» **REQUIRED ACTION**
Tally the lines of the entries below that hold the word "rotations", and please give only the total.

*** Opening of INPUT DATA ***

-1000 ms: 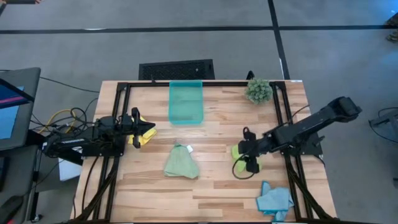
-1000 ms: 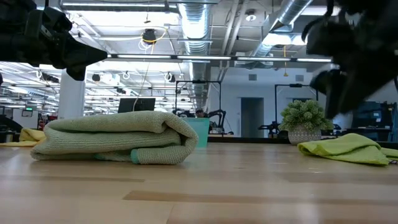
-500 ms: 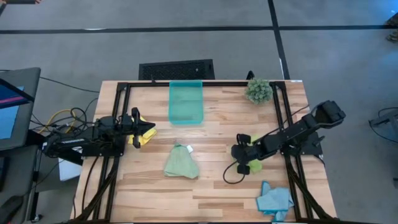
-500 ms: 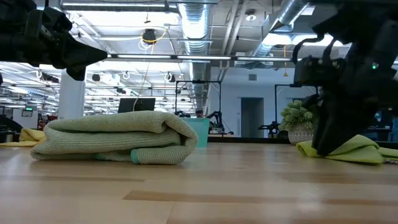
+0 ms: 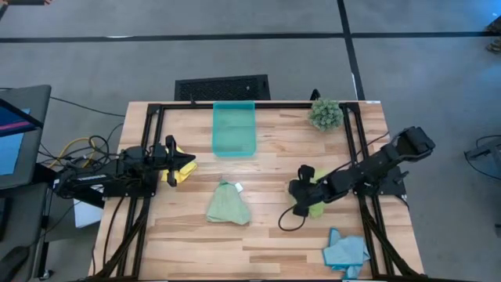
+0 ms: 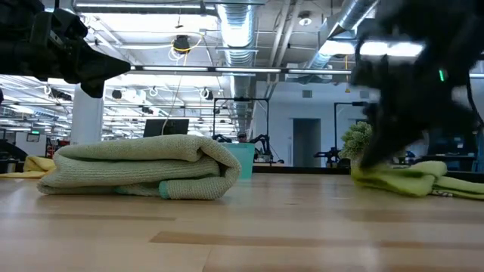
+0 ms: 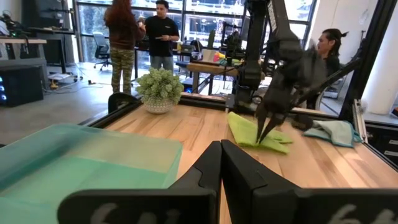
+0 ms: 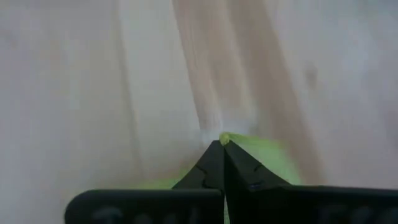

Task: Fold microfiber towels
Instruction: Fold the light green microfiber cloth

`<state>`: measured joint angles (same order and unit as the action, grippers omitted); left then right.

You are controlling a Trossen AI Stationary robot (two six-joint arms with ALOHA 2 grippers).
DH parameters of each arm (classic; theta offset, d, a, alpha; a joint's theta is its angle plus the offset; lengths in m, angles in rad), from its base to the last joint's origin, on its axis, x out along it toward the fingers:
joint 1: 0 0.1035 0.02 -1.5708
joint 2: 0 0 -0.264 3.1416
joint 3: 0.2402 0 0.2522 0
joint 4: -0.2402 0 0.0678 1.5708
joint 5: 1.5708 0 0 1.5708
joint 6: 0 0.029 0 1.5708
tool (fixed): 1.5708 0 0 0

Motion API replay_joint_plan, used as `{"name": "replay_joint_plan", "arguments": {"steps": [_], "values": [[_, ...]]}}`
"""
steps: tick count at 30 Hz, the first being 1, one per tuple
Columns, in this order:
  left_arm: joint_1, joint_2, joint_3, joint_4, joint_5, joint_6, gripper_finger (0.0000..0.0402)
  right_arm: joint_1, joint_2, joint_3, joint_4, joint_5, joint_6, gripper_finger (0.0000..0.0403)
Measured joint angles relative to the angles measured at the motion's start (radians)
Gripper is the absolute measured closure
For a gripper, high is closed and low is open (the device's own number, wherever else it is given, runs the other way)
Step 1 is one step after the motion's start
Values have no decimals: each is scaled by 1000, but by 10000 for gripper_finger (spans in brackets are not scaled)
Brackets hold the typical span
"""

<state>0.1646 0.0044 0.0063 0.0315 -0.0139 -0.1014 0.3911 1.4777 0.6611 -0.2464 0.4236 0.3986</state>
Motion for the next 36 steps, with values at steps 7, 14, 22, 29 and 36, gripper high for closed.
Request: {"name": "replay_joint_plan", "arguments": {"steps": [7, 14, 22, 29, 36], "values": [[0, 0, 0, 0, 0, 0, 402, 0, -180, 203, -166, 27, -137, 397], [0, 0, 0, 0, 0, 0, 401, 53, -333, 436, -162, 27, -197, 394], [0, 0, 0, 0, 0, 0, 401, 120, -422, 482, -216, 147, -111, 397], [0, 0, 0, 0, 0, 0, 401, 118, -299, 411, -474, 205, 216, 396], [0, 0, 0, 0, 0, 0, 402, 145, -173, 409, -472, 177, 222, 396]]}}
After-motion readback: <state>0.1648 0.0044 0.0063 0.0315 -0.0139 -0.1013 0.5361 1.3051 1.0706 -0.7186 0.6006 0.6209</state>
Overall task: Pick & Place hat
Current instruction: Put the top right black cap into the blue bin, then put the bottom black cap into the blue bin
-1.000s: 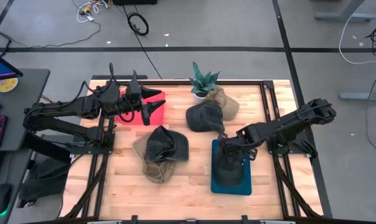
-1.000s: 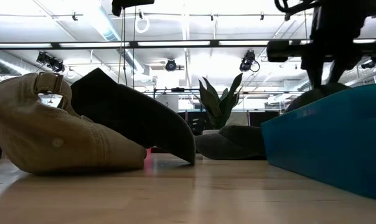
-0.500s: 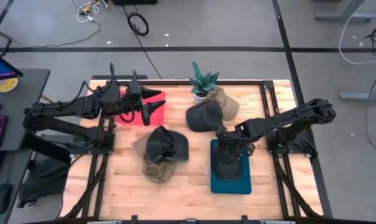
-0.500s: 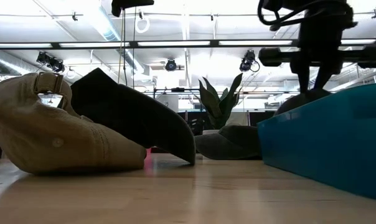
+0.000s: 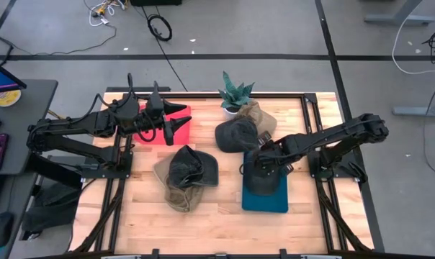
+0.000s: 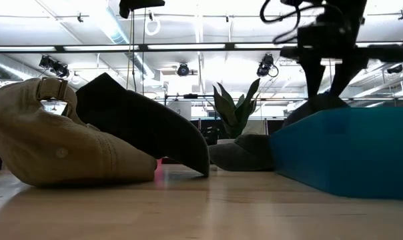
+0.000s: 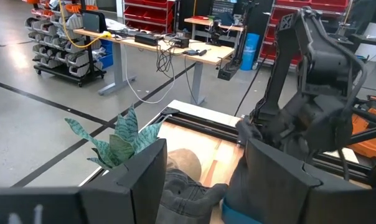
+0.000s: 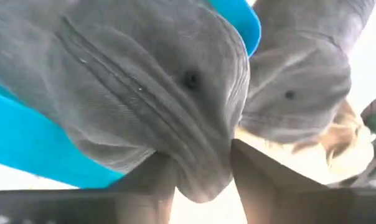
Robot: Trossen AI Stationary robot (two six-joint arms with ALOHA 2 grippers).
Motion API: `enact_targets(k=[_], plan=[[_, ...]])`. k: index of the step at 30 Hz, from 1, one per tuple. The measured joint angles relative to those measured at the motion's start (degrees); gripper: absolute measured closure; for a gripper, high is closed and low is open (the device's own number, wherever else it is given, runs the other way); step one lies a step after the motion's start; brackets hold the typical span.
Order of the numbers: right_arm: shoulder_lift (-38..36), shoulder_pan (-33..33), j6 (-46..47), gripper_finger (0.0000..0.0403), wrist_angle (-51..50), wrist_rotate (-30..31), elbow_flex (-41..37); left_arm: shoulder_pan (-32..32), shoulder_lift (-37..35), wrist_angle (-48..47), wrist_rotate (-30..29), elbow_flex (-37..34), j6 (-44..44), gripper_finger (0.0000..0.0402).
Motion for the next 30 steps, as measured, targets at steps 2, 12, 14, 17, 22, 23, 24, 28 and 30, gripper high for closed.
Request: enact_targets(k=[2, 12, 14, 17, 22, 23, 24, 28, 30], plan=[[-0.19, -0.02, 1.55, 0.0214, -1.07, -1.95, 2.01, 0.0, 0.0, 0.02, 0.0, 0.0, 0.02, 0.0177], [-0.16, 0.01, 3.37, 0.0097, -1.53, -7.96, 3.56, 0.0, 0.0, 0.04, 0.0, -0.04, 0.01, 0.0177], [-0.35, 0.01, 3.37, 0.0083, -2.38, -5.8, 3.56, 0.0, 0.0, 0.04, 0.0, -0.04, 0.02, 0.0177], [-0.54, -0.24, 4.65, 0.0073, -5.86, -1.02, 4.42, 0.0, 0.0, 0.04, 0.0, -0.04, 0.02, 0.0177], [-3.37, -3.59, 13.23, 0.0086, -7.94, 2.14, 8.13, 0.0, 0.0, 0.04, 0.0, -0.04, 0.0, 0.0177], [-4.16, -4.71, 15.75, 0.0092, -7.79, 2.16, 8.93, 0.01, 0.0, 0.02, 0.0, -0.04, 0.0, 0.0177], [-4.93, -5.91, 18.41, 0.0097, -7.79, 2.13, 9.62, 0.0, 0.0, 0.02, 0.0, -0.04, 0.0, 0.0177], [-8.63, -11.03, 29.88, 0.0115, -7.9, 1.74, 10.66, 0.01, 0.0, 0.04, 0.0, -0.04, -0.15, 0.0177], [-10.98, -13.34, 35.98, 0.0123, -7.57, 0.87, 10.56, 0.0, 0.0, 0.04, 0.0, -0.04, -0.15, 0.0177]])
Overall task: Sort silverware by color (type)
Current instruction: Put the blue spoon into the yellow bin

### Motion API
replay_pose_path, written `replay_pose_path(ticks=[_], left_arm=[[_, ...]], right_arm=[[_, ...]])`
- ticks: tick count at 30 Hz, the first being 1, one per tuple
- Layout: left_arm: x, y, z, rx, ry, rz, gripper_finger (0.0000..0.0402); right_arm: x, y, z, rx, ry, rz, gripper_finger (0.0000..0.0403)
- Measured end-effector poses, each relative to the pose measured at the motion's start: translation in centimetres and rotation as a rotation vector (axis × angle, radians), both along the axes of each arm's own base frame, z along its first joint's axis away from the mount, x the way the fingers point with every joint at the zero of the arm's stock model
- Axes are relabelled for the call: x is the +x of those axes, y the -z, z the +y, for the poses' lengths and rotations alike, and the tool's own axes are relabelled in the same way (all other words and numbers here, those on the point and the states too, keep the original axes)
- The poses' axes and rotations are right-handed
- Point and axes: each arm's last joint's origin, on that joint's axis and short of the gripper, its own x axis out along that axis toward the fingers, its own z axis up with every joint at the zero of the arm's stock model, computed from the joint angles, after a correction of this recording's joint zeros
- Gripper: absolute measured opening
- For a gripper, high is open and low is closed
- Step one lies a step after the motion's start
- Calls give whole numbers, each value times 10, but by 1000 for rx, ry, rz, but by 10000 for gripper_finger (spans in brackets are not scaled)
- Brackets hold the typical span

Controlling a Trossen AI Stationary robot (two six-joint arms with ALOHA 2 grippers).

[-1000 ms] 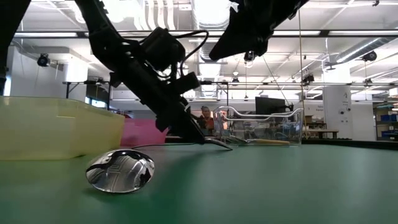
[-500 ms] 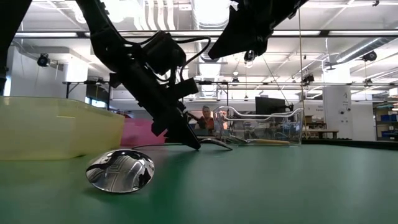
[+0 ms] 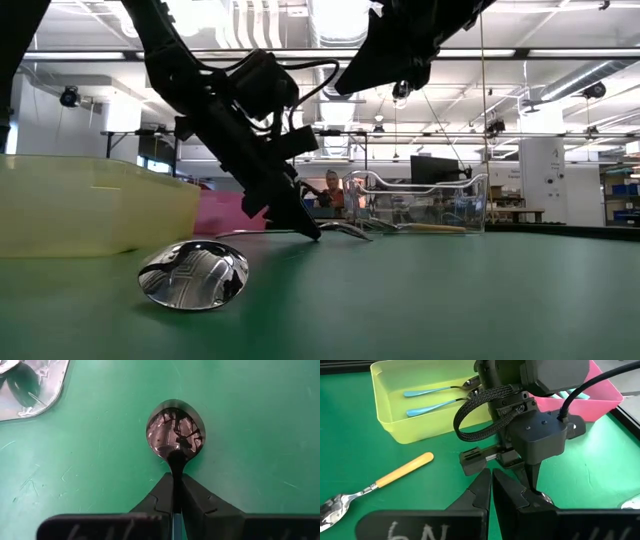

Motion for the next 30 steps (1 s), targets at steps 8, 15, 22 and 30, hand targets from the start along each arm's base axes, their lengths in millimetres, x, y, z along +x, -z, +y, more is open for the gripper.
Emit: replay_pose_path(ticks=[8, 15, 22, 30], left_arm=[[-2, -33, -3, -50, 74, -133, 2], [-27, -79, -8, -68, 165, -393, 1], [-66, -119, -16, -83, 298, -665, 1], [-97, -138, -25, -167, 482, -907, 0]], right_arm=[[-10, -15, 10, 3, -43, -36, 9], [-33, -41, 34, -107, -74, -137, 9], [-37, -40, 46, -166, -137, -265, 9], [-37, -15, 45, -187, -144, -408, 9]])
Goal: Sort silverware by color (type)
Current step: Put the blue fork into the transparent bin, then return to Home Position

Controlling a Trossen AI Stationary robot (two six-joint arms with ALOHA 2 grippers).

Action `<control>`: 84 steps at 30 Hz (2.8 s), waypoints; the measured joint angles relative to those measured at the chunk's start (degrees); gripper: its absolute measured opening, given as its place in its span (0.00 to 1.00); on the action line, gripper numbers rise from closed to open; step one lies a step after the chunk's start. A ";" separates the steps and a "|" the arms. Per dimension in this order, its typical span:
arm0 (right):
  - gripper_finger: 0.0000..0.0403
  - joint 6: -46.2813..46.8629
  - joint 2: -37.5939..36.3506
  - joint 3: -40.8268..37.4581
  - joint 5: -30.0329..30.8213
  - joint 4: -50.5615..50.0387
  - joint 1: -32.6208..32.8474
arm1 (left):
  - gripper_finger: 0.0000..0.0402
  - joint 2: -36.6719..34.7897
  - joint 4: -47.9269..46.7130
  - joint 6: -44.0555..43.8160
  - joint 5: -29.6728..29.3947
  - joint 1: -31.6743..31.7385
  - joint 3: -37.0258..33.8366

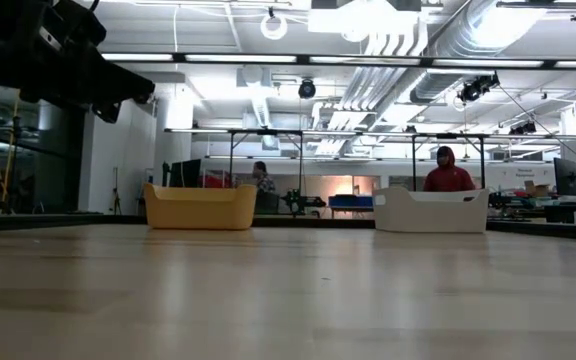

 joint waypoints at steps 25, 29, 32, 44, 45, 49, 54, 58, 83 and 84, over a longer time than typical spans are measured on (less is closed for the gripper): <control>0.18 -2.13 7.10 0.03 -3.31 -1.75 -1.51 | 0.00 -15.65 -7.41 3.73 0.24 1.83 -5.22; 0.28 -4.63 6.71 0.13 -4.62 -3.75 -1.53 | 0.00 -19.39 -10.98 4.53 0.24 1.83 -5.22; 0.32 -5.09 5.26 0.13 -5.05 -5.57 -1.51 | 0.00 -21.78 -11.70 5.76 0.51 2.13 -5.22; 0.13 -23.00 -5.46 0.20 12.66 -10.22 -5.76 | 0.00 -23.34 -11.81 5.29 1.75 4.86 -5.22; 0.10 -26.67 -6.20 0.20 14.97 -10.18 -6.98 | 0.00 -23.34 -11.82 5.21 1.75 4.86 -5.22; 0.01 -47.00 -8.68 0.17 23.53 -7.60 -13.33 | 0.00 -23.34 -11.81 5.34 1.75 4.86 -5.22; 0.00 -85.08 -10.90 0.15 30.92 7.60 -22.84 | 0.00 -23.11 -11.72 3.62 1.77 4.86 -5.22; 0.00 -110.09 -12.05 0.15 24.76 21.73 -33.79 | 0.00 -22.25 -11.74 3.46 1.52 4.86 -5.20; 0.00 -153.48 -4.09 0.08 -17.11 52.62 -70.76 | 0.01 -21.07 -11.74 2.96 1.51 4.89 -5.18; 0.00 -153.57 -4.09 0.08 -17.09 52.64 -71.21 | 0.01 -21.07 -11.72 2.96 1.50 4.89 -5.18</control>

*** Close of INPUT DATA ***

» **YOUR RESPONSE**
2